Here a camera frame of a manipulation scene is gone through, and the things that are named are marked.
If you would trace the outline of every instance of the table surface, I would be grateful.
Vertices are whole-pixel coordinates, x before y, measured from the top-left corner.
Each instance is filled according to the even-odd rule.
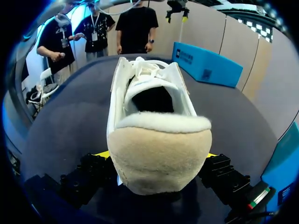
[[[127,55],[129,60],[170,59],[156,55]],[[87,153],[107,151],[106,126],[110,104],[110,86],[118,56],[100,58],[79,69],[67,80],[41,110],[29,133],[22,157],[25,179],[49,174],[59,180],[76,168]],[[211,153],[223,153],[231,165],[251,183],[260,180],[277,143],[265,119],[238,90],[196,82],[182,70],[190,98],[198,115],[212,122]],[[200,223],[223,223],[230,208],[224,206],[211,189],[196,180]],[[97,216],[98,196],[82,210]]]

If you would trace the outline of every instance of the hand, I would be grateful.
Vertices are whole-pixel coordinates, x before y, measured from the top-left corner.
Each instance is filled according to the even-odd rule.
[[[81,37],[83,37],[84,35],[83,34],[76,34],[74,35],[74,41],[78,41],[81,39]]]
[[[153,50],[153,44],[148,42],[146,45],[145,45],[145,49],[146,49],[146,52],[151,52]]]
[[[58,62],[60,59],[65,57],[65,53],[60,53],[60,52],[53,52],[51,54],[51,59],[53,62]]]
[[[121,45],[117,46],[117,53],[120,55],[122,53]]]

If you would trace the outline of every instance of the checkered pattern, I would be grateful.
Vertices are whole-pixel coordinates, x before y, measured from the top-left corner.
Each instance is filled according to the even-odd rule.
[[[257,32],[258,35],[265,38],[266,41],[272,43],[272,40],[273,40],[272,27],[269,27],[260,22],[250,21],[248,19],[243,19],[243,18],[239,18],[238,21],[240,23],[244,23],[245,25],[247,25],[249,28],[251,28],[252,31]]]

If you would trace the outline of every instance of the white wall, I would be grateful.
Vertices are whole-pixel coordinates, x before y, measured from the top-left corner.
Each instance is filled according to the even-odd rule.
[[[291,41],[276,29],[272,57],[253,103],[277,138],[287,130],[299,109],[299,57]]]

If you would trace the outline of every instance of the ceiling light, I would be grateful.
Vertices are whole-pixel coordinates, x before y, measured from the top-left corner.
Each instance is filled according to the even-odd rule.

····················

- _TRY IT_
Repeat, exactly, every line from the one containing "wall, I would be grateful." through the final line of the listing above, adding nothing.

- _OUTPUT OF THE EXERCISE_
If you would trace the outline of every instance of the white wall, I would be grateful.
Vertices are whole-pixel coordinates, x before y, measured from the top-left corner.
Each instance is filled according to the even-odd rule.
[[[291,41],[276,29],[272,57],[253,103],[277,138],[287,130],[299,109],[299,57]]]

If you would trace the outline of every instance of the ceiling light, I would be grateful.
Vertices are whole-pixel coordinates, x before y, measured from the top-left corner.
Each instance is filled according to the even-odd rule.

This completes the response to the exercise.